• _EXERCISE DIRECTIONS_
Reproduce, from the lines below, exactly the stretch that begins at the line containing "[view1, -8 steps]" and ends at the line containing "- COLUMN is", both included.

┄┄┄┄┄┄

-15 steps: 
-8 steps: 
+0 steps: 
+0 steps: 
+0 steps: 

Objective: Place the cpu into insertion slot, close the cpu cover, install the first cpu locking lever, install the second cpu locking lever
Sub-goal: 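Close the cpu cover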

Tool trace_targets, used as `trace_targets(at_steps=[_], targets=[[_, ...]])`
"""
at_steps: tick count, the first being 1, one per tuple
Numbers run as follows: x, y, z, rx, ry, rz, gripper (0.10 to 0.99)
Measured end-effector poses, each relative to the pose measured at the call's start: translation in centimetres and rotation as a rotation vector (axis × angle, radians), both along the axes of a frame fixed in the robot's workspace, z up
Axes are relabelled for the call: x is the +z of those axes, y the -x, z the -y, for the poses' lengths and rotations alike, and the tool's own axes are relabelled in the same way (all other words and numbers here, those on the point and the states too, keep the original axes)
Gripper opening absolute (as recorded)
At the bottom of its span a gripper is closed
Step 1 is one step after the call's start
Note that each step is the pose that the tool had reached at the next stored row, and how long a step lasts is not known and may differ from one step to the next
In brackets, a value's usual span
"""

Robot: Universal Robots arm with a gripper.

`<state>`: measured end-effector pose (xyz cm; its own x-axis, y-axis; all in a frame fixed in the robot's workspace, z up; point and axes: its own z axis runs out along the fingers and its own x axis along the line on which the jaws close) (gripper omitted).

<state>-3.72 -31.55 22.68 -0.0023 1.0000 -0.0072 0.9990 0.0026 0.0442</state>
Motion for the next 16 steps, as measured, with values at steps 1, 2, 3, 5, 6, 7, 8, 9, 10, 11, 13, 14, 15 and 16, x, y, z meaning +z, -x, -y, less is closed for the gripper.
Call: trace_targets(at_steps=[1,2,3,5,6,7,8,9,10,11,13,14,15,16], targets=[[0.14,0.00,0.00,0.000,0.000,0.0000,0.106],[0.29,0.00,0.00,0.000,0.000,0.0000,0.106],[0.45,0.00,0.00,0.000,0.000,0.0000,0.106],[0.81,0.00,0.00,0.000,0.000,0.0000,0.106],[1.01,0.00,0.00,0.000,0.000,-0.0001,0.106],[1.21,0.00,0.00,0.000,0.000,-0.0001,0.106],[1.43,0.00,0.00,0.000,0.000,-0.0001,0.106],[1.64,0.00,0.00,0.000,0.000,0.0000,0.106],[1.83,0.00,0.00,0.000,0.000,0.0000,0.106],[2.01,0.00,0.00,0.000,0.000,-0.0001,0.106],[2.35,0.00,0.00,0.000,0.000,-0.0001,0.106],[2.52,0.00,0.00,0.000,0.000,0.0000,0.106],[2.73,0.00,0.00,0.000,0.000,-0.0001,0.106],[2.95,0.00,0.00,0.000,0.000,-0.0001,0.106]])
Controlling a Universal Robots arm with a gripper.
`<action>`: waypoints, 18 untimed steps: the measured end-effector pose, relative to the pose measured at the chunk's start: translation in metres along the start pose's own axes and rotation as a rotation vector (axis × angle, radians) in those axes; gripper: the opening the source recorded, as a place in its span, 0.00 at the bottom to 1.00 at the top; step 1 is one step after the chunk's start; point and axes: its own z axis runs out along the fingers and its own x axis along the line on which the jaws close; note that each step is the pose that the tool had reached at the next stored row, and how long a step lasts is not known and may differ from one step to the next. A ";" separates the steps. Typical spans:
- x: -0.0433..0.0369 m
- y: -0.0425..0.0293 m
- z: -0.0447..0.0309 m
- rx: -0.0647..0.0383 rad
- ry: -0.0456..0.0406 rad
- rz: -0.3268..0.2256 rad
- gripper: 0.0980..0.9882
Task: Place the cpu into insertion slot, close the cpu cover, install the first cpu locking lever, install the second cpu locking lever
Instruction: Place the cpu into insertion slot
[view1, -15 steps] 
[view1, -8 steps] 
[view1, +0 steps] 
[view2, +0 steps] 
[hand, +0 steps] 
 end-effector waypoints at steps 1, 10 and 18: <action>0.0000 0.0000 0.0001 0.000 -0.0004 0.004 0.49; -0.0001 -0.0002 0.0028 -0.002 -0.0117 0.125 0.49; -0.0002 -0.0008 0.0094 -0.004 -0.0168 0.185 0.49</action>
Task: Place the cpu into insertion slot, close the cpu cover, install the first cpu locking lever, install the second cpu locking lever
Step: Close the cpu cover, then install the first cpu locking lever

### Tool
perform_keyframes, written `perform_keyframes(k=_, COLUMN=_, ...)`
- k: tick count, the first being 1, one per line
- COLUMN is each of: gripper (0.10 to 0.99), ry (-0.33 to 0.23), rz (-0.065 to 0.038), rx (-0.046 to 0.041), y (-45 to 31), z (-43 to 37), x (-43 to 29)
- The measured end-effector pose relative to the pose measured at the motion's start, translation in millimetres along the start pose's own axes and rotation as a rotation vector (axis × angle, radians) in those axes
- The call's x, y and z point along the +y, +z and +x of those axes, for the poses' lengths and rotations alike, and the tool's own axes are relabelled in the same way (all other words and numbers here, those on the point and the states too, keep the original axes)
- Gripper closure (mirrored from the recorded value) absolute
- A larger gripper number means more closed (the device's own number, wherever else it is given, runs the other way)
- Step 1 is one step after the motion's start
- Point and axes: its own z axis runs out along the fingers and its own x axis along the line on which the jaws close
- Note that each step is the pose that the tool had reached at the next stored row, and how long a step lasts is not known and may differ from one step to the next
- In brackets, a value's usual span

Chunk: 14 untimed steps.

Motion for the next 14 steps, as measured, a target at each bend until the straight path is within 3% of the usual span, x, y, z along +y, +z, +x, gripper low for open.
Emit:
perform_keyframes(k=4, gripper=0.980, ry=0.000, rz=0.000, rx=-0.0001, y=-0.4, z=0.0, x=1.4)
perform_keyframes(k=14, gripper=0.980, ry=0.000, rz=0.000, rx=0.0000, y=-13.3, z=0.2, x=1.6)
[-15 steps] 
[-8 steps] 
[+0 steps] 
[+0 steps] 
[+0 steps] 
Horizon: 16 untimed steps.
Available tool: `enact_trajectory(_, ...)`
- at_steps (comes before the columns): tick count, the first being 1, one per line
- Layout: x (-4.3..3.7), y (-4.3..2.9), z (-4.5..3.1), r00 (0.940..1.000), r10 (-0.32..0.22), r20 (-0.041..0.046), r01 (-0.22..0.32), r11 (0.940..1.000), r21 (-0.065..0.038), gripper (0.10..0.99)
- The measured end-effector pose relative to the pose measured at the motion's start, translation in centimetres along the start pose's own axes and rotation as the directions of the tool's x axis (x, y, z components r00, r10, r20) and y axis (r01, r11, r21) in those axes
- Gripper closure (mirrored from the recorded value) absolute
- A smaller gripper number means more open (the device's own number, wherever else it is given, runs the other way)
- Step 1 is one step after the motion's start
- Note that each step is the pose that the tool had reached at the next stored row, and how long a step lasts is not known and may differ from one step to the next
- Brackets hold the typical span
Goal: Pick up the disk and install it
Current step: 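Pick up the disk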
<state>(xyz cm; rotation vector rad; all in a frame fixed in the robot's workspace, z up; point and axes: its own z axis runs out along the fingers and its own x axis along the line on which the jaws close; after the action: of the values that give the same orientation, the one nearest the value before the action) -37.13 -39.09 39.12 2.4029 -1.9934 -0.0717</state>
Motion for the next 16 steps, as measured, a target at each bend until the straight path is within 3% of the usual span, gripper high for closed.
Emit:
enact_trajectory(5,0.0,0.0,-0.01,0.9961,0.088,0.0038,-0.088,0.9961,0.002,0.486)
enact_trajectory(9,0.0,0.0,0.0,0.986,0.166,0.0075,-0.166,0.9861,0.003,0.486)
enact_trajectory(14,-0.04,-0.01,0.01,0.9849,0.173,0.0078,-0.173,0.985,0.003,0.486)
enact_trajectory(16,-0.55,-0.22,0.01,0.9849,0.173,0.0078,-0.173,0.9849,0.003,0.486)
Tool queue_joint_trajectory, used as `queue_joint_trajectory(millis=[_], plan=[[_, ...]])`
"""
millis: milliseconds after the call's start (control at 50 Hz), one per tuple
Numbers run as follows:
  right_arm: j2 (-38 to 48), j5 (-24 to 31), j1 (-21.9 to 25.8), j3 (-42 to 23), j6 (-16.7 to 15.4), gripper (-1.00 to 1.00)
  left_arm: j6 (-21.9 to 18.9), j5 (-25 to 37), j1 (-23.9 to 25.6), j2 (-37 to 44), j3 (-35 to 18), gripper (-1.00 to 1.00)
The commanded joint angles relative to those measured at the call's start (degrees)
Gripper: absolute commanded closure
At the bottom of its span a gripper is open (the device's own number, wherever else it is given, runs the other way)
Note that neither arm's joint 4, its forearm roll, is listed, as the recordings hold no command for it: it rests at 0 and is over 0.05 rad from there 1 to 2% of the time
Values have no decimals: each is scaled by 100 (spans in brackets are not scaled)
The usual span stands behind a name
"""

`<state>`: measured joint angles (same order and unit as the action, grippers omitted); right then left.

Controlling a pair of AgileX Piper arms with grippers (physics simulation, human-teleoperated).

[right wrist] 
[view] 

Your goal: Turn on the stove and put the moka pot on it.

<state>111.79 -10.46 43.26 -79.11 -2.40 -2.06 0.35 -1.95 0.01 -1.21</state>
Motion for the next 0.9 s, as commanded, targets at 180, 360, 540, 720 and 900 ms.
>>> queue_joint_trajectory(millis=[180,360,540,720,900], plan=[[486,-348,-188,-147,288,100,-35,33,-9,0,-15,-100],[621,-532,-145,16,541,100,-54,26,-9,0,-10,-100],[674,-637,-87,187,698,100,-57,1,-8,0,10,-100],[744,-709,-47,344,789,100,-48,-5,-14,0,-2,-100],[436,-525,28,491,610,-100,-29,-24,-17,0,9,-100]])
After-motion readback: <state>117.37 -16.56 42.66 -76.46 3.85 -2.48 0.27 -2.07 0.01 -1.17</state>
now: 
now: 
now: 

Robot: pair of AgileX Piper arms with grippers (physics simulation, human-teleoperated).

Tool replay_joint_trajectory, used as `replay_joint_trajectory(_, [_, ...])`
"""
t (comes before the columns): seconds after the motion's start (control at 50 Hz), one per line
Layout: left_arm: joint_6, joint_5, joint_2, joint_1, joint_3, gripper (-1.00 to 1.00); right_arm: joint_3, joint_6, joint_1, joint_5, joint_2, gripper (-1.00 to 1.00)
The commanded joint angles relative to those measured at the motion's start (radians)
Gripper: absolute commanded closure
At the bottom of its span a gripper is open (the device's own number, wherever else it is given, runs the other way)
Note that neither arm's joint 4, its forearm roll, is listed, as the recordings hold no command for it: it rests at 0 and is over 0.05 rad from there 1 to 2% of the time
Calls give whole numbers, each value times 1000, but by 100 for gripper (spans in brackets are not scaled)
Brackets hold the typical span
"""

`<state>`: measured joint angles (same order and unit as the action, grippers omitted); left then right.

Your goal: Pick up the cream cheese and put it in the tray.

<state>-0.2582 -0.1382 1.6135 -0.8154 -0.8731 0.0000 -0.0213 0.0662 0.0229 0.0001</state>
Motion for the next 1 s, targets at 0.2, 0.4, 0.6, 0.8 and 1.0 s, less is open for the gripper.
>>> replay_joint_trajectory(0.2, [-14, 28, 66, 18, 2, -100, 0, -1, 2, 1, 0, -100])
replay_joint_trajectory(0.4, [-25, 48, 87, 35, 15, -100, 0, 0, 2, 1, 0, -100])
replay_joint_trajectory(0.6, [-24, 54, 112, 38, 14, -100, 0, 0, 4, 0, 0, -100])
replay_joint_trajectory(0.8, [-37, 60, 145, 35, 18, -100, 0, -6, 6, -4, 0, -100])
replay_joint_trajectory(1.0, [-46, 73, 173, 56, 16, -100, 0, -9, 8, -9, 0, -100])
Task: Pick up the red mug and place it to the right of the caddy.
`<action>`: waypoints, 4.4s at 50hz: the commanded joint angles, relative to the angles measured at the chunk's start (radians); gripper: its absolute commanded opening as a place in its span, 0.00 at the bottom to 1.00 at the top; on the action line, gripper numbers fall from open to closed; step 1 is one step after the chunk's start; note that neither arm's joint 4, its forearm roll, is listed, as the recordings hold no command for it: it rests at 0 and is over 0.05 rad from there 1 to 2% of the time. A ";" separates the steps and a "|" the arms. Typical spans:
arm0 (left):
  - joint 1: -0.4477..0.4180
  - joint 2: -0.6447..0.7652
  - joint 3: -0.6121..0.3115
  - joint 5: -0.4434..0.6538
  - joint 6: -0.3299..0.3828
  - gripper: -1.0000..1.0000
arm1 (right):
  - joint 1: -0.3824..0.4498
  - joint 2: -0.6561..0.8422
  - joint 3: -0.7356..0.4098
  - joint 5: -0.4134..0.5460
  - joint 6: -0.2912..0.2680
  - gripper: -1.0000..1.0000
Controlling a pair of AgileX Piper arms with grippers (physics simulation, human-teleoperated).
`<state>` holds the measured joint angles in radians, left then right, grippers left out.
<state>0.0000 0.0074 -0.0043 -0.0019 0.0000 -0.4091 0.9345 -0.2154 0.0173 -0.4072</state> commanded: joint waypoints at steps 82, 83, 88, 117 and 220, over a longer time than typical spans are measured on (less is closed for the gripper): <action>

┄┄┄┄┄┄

• _RESULT FOR THIS EXERCISE_
[view1, -8 steps] 
[view1, +0 steps] 
[view2, +0 steps] 
[hand, +0 steps] 
 end-effector waypoints at steps 1, 10 and 18: <action>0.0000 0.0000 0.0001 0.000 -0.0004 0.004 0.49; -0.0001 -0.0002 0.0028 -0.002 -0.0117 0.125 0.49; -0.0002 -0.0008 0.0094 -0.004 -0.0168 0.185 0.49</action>
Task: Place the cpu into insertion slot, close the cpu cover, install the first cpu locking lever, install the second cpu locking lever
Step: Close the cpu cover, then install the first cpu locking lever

### Tool
perform_keyframes, written `perform_keyframes(k=_, COLUMN=_, ...)`
- k: tick count, the first being 1, one per line
- COLUMN is each of: gripper (0.10 to 0.99), ry (-0.33 to 0.23), rz (-0.065 to 0.038), rx (-0.046 to 0.041), y (-45 to 31), z (-43 to 37), x (-43 to 29)

With that, the exercise is complete.